What you should also know that medical sharing providers are non-profit and charitable organizations. They collect funds from the members and when the time comes that a member needs help with medical expenses, this is where the organization comes in.

No contract is necessary to be part of this. Such organizations are also not forced to take in people with pre-existing conditions. It’s voluntary and as long as you get to pay your share or the so-called share amount or family share, then you get the right to be covered.

There are a few advantages of using this as being given the opportunity to negotiate medical costs. This can be done by allowing participants or patients to pay in cash and doing so can lessen a medical bill. People under a sharing plan are also not limited when it comes to health provider networks. Patients can choose any of their preferred and/or required medical services. This means that patients can get consults or treatments from anywhere in the state or even outside the country.

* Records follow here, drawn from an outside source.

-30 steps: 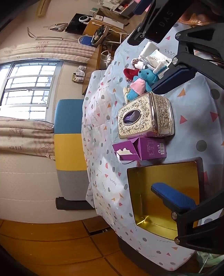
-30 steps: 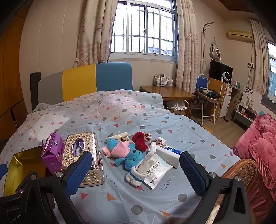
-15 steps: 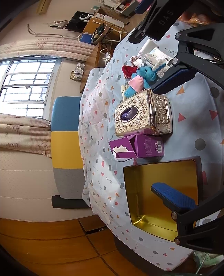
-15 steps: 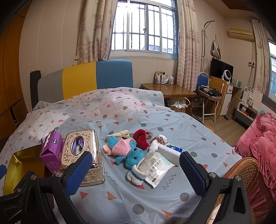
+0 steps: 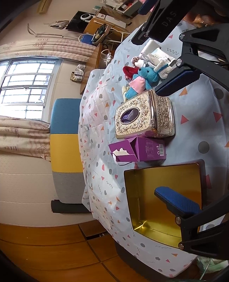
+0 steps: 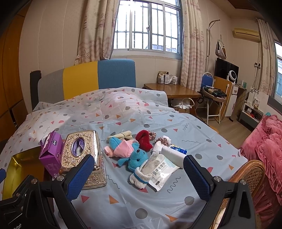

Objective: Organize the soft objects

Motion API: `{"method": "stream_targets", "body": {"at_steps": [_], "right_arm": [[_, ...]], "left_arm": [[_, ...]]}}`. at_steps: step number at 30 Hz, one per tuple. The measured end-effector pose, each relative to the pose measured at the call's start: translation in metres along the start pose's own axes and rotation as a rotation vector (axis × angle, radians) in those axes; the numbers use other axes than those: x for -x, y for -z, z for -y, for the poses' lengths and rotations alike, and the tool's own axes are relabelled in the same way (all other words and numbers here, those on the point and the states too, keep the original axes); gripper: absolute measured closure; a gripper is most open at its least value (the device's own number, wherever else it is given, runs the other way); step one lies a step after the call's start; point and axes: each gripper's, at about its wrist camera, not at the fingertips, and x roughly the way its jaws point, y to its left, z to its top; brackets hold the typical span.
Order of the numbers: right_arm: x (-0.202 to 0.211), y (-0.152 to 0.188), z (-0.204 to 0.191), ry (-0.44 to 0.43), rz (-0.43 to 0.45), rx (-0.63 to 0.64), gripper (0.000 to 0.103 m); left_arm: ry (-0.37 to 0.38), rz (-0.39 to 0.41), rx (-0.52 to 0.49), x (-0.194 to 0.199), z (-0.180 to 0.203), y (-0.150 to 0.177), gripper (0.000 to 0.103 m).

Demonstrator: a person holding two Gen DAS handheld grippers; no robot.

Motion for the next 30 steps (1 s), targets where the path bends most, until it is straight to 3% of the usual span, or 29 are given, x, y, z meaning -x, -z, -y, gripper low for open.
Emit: {"method": "stream_targets", "body": {"at_steps": [30], "right_arm": [[-0.0026,0.0006,0.0008,0.000,-0.007,0.002,0.000]], "left_arm": [[0.004,-0.004,-0.003,-0.0007,0.0004,0.0036,0.000]]}}
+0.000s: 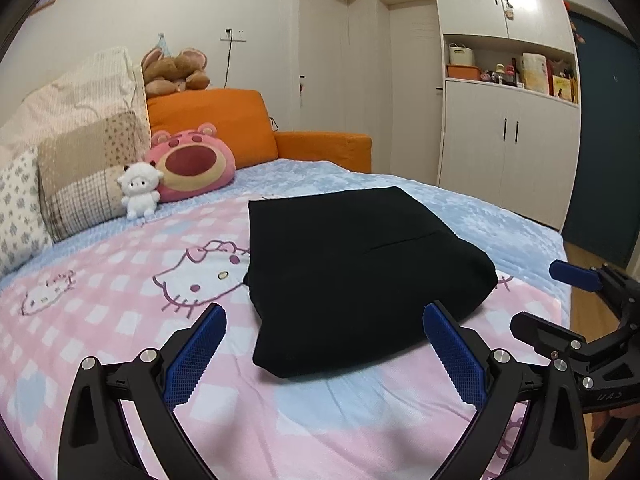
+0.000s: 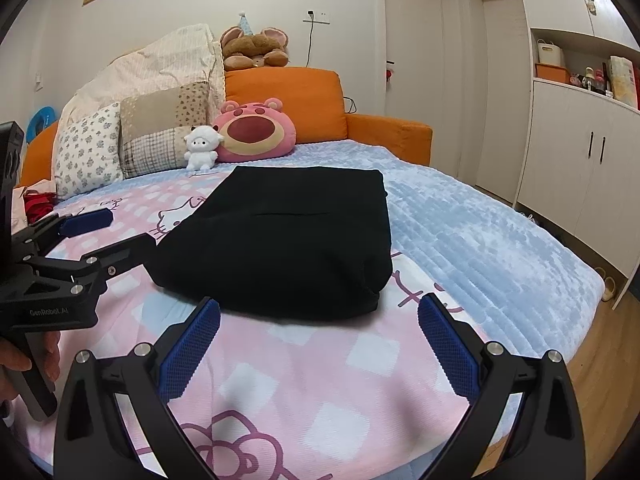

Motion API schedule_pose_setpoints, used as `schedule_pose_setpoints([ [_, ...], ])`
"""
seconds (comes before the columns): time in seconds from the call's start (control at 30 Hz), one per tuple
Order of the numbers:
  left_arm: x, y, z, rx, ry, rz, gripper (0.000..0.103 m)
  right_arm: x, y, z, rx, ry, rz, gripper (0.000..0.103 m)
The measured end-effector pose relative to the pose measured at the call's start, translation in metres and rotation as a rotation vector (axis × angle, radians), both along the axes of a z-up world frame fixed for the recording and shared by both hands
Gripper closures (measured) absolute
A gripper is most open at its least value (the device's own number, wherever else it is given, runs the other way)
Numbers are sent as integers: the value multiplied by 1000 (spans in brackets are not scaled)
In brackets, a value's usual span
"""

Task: Fold large clothes

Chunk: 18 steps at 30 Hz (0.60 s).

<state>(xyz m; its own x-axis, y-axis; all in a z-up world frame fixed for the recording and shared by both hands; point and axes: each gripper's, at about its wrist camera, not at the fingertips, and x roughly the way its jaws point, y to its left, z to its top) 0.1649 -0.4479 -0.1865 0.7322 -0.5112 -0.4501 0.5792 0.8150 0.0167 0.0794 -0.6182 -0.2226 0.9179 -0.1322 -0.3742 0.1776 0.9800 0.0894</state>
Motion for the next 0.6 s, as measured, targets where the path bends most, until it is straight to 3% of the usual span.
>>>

  • Have a health savings account

Another option that you have is to open a health savings account or HSA. Having a health savings account can help cover your medical expenses with tax advantages. This can be combined with another healthcare plan, particularly with a high-deductible health plan if you want to be covered for catastrophic illnesses or injuries.

You can open a health savings account as an individual and this is also available through many employers. When it comes to paying for this, payments are taken as pre-tax deductions. There is also no tax penalty on withdrawing money from this account as long as it is used to pay for medical expenses.

There is a limit, however, when it comes to the maximum contribution under the IRS. For this year, 2020, contributions can go up to 3,550 US dollars for individual coverage. Family coverage has a limit of 7,100 US dollars. For the elderly or people aged 55 and above, an extra 1,000 US dollars a year can be accepted.

It’s best to open such an account with a bank your trust or are comfortable with. Each bank would offer something differently so this is also something that you can shop around. If you already have other health plans, then you can also consult your provider regarding this.

Typically, there will be terms and conditions so make sure that these are discussed properly. There are instances wherein you can only withdraw money after 65 non-medical expenses. You should also check the penalties imposed on expenses that are non-qualified lie cosmetic surgeries or health club membership.

Overall, these are just three alternatives that could either help you save money on health insurance or help you have better coverage when it comes to medical expenses. Always consider the budget that you have to determine what would work best for you.